* _TASK TO COMPLETE_
Say only how many lines in the entries below contain the word "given".

* _EXERCISE DATA_
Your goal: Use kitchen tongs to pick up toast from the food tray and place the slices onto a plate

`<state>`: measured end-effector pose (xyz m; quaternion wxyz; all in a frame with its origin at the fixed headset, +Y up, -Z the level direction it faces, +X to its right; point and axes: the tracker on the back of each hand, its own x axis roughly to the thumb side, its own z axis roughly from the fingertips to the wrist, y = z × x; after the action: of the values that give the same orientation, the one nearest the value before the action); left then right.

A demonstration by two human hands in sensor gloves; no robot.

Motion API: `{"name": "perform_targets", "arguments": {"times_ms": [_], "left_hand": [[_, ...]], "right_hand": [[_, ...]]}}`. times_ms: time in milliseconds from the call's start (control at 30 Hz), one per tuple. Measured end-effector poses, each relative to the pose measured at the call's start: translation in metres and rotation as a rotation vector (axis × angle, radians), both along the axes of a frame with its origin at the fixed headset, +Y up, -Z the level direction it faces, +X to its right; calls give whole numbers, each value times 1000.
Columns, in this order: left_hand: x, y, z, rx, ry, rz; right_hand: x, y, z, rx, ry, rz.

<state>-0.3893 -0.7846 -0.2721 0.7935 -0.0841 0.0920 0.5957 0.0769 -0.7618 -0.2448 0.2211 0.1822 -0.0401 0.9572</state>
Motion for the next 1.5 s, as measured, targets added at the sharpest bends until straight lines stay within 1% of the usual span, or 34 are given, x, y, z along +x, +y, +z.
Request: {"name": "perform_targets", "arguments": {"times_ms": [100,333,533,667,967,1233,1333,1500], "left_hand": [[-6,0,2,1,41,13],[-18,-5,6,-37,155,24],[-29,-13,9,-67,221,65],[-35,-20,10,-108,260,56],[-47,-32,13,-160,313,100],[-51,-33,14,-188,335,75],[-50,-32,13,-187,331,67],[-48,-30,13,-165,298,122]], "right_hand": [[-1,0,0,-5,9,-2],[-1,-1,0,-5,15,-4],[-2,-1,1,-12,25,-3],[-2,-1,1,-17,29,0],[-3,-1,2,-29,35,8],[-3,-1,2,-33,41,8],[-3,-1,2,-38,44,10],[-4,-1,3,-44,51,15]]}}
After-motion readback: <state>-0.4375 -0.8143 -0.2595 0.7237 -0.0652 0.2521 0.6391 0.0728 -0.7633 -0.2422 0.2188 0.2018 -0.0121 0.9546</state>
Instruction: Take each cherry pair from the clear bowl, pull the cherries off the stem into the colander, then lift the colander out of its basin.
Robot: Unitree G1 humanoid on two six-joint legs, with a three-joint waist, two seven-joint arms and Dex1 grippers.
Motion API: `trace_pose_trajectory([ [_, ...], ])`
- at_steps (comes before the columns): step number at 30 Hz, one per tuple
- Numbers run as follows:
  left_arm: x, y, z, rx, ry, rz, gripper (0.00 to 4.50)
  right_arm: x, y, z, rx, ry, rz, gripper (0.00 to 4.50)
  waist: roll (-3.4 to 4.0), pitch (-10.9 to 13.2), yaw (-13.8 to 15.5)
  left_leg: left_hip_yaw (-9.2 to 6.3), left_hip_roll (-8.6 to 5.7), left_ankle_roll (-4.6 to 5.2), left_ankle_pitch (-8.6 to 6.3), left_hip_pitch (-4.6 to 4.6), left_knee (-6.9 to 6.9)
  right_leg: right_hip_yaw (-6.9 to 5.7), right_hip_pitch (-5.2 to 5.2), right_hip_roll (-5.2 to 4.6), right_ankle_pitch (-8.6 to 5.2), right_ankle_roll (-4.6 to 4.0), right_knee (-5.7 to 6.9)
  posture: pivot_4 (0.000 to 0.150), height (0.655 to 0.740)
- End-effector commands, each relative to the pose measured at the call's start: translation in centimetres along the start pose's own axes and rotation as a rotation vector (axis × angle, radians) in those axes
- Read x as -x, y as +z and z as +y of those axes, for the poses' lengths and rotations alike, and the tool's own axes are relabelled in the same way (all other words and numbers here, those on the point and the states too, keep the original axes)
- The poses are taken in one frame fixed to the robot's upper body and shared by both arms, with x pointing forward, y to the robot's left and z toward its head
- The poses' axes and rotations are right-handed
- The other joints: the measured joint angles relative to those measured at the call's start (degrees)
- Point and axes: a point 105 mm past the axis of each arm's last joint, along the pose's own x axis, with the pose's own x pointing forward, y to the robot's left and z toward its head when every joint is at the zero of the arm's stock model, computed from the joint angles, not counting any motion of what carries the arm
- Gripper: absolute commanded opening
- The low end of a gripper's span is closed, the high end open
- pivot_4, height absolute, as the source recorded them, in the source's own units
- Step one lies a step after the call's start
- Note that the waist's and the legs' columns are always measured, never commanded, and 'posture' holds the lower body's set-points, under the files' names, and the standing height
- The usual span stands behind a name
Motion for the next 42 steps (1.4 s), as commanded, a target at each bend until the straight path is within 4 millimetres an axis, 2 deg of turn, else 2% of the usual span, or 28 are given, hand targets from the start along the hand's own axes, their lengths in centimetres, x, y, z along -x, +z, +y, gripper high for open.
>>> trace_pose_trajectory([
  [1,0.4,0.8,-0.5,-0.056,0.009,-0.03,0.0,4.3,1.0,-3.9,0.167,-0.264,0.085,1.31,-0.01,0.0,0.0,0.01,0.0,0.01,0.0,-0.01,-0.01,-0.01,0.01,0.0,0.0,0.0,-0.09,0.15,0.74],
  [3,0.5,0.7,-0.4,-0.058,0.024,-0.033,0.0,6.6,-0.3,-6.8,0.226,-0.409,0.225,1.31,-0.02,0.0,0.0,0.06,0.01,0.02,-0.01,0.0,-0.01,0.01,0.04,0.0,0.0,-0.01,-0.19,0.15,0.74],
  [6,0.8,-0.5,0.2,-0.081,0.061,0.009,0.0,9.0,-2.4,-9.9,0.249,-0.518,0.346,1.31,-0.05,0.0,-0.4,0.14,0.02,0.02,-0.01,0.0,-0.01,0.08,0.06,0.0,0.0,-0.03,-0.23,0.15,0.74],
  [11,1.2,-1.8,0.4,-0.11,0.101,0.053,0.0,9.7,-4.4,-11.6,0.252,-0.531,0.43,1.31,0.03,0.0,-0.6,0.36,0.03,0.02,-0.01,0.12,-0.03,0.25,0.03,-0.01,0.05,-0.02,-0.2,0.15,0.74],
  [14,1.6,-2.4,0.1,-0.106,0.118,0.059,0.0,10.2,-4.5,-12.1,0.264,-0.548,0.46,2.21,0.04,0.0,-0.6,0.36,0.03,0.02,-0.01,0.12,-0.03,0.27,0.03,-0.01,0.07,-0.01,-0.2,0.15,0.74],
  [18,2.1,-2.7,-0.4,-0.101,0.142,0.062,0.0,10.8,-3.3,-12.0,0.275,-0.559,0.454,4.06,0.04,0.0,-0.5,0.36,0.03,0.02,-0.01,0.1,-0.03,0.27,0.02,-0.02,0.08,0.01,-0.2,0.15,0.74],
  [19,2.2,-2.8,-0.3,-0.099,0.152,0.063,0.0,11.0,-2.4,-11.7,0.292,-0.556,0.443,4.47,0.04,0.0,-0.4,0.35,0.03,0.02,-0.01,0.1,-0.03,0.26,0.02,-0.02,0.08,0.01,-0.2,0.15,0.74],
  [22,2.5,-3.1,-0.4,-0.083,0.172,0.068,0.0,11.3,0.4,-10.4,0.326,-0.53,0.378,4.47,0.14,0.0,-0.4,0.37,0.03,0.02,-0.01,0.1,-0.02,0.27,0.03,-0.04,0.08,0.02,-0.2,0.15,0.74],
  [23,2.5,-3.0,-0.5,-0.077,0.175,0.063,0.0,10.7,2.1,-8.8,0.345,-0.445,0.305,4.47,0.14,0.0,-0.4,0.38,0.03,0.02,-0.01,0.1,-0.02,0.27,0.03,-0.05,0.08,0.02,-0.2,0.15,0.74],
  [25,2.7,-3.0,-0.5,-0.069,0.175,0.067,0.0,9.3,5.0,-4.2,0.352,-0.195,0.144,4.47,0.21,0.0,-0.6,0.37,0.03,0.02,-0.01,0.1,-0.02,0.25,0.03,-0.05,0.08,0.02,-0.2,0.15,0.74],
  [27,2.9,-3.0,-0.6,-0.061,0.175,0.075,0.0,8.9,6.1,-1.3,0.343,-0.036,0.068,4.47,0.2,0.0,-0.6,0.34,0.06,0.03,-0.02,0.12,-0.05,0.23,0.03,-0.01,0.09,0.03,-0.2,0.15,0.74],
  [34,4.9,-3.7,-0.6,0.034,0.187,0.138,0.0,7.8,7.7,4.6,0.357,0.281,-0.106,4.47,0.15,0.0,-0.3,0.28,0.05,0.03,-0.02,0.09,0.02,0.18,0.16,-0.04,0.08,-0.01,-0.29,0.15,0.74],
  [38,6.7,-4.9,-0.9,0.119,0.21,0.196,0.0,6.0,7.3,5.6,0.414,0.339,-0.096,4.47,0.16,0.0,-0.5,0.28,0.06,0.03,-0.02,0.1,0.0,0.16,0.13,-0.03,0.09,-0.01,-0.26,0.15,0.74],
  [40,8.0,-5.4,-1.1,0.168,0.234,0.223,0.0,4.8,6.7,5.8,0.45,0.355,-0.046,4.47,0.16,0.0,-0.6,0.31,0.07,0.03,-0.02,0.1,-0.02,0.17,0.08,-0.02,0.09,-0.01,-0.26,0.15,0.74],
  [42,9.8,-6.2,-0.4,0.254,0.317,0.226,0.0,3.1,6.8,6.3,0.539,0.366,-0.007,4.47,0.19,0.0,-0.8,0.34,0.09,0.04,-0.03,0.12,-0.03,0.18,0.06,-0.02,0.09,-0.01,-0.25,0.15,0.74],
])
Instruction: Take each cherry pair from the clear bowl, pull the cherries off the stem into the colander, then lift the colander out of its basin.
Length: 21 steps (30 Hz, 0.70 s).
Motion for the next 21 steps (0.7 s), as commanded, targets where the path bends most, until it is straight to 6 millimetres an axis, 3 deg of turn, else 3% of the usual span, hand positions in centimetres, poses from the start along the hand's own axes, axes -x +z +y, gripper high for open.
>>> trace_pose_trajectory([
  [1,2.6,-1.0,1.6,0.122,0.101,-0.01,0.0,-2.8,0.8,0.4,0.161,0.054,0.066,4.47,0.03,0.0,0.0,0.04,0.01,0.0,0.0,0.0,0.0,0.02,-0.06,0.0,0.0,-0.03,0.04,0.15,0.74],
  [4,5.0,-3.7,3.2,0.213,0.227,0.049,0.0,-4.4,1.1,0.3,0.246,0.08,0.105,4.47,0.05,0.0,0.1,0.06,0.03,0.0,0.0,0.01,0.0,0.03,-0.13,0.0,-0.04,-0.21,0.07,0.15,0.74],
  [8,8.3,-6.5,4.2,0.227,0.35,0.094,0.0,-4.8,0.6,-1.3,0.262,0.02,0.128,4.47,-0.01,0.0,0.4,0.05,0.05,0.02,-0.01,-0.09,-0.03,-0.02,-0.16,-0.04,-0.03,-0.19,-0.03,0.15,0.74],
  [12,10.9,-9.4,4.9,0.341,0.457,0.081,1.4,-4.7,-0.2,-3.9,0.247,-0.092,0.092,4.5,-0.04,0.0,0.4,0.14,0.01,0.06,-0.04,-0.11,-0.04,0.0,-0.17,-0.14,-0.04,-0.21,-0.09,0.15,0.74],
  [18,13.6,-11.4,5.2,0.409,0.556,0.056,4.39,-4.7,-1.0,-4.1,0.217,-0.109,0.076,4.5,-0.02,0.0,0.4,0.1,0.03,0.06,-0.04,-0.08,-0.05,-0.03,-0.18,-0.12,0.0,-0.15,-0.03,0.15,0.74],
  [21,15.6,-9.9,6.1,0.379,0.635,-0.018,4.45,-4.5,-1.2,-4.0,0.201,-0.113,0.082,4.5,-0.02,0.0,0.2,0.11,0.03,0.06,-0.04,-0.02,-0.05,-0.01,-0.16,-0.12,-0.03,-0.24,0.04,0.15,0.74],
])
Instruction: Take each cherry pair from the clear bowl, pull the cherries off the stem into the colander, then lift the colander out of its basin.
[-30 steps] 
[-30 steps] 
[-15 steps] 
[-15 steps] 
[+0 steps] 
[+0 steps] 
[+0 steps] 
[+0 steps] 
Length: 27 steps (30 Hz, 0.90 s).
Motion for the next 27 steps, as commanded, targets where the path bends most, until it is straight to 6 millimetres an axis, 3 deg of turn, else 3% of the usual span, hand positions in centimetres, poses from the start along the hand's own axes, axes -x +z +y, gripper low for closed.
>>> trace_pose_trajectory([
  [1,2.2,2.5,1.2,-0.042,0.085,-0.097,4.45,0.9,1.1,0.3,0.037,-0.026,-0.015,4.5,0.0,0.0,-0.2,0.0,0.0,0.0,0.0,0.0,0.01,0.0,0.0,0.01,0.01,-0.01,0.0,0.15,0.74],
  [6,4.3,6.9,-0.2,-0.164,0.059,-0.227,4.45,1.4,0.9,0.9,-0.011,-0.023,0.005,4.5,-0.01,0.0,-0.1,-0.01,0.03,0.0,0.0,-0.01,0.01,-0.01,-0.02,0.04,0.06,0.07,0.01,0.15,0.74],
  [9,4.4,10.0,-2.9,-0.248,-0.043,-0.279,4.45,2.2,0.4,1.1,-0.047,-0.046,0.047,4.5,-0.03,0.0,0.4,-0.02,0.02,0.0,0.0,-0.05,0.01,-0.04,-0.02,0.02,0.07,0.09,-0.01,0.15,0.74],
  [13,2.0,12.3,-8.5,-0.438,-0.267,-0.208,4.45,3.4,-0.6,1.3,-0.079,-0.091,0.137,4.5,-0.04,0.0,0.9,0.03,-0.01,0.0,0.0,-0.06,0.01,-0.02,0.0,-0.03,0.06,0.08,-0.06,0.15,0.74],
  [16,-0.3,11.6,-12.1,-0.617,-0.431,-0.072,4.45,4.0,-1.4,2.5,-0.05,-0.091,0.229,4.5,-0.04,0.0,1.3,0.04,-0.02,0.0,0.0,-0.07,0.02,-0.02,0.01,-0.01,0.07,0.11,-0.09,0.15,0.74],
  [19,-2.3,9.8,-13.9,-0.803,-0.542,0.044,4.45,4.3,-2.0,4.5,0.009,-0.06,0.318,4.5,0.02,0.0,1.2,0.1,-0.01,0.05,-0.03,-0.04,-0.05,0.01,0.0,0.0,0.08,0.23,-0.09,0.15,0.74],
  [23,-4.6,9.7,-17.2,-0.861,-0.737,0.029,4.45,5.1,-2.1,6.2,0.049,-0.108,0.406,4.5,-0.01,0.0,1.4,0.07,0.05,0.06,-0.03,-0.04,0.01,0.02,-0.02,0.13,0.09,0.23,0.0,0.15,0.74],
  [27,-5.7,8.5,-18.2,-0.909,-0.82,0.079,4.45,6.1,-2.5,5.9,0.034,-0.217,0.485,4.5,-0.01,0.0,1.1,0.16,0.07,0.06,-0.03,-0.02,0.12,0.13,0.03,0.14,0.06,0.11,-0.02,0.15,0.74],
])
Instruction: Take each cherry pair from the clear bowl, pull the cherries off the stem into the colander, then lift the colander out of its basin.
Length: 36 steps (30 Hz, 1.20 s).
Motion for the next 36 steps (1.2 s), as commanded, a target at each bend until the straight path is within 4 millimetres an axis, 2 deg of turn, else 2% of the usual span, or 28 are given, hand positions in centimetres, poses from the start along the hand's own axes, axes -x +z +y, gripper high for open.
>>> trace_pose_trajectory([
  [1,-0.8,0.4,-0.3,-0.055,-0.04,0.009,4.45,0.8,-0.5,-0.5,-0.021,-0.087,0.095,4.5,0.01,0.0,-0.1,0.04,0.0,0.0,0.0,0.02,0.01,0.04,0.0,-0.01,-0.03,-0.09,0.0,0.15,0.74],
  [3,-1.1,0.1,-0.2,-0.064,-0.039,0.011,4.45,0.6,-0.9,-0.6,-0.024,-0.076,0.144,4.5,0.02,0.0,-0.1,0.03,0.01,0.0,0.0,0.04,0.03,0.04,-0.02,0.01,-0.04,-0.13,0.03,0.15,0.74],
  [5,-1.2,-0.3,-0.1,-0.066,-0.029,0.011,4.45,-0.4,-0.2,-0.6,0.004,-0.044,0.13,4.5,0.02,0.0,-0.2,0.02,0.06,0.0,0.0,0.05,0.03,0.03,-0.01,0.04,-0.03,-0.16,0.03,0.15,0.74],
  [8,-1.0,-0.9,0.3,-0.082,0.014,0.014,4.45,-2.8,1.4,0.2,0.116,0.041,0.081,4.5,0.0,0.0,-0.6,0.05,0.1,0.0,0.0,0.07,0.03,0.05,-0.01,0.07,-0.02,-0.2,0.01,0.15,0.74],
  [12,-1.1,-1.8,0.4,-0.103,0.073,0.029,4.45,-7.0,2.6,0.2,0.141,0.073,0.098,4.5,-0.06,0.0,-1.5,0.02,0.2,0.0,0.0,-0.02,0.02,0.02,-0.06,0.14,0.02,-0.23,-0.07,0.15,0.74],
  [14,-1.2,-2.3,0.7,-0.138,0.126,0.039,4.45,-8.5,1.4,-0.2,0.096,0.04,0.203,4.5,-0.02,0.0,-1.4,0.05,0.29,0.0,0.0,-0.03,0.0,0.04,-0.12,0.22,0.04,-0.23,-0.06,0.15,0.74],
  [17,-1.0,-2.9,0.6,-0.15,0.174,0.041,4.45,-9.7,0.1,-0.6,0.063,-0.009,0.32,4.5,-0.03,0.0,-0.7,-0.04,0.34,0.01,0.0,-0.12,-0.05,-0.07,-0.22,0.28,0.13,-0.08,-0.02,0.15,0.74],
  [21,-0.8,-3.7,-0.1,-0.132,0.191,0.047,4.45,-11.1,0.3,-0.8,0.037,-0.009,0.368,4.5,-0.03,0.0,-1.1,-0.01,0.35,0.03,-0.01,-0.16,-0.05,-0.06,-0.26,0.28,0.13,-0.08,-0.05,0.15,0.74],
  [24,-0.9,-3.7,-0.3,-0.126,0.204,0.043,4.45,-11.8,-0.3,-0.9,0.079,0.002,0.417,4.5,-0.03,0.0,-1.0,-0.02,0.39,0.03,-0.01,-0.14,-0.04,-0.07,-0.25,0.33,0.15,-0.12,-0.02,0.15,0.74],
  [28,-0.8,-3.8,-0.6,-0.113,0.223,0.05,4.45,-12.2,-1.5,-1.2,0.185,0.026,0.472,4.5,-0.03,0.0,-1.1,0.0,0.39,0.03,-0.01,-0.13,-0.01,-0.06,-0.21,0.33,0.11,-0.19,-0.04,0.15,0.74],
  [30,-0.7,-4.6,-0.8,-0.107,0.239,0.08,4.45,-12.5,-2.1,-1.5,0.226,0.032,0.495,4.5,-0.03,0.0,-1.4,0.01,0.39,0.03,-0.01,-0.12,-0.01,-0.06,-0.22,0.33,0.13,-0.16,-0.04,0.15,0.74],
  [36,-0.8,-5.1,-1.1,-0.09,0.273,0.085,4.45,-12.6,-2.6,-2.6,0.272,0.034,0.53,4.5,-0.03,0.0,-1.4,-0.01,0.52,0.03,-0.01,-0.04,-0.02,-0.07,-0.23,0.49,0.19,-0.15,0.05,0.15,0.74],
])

* _ANSWER BELOW_
3